(Extracted data entries)
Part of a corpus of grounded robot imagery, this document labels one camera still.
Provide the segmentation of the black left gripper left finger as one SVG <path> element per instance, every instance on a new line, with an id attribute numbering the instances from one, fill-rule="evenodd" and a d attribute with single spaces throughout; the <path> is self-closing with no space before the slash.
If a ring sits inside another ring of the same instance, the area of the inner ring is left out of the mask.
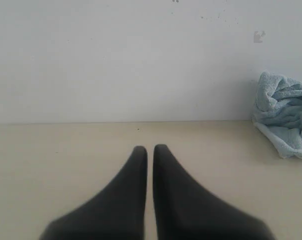
<path id="1" fill-rule="evenodd" d="M 53 220 L 40 239 L 144 239 L 147 172 L 146 148 L 136 146 L 123 168 L 101 192 Z"/>

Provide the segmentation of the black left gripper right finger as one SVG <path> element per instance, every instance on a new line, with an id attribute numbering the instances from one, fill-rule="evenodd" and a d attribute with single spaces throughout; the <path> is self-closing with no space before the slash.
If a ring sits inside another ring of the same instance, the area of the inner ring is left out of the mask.
<path id="1" fill-rule="evenodd" d="M 213 195 L 165 144 L 154 147 L 153 201 L 160 240 L 274 240 L 270 228 Z"/>

Action item:
Output the data above exactly; pictures do not belong in the copy.

Finished exercise:
Part of a corpus of grounded robot imagery, this document labels one camera still.
Provide the segmentation of the black left gripper left finger as one SVG <path> element per instance, every instance on a new line, with an id attribute numbering the instances from one, fill-rule="evenodd" and a d attribute with single spaces throughout; the <path> is self-closing with no space before the slash.
If a ring sits inside another ring of the same instance, the area of the inner ring is left out of the mask.
<path id="1" fill-rule="evenodd" d="M 53 220 L 40 239 L 144 239 L 147 172 L 146 148 L 136 146 L 123 168 L 101 192 Z"/>

Provide the segmentation of the black left gripper right finger as one SVG <path> element per instance, every instance on a new line, with an id attribute numbering the instances from one, fill-rule="evenodd" and a d attribute with single spaces throughout; the <path> is self-closing with no space before the slash.
If a ring sits inside another ring of the same instance, the area of the inner ring is left out of the mask.
<path id="1" fill-rule="evenodd" d="M 213 195 L 165 144 L 154 147 L 153 201 L 160 240 L 274 240 L 270 228 Z"/>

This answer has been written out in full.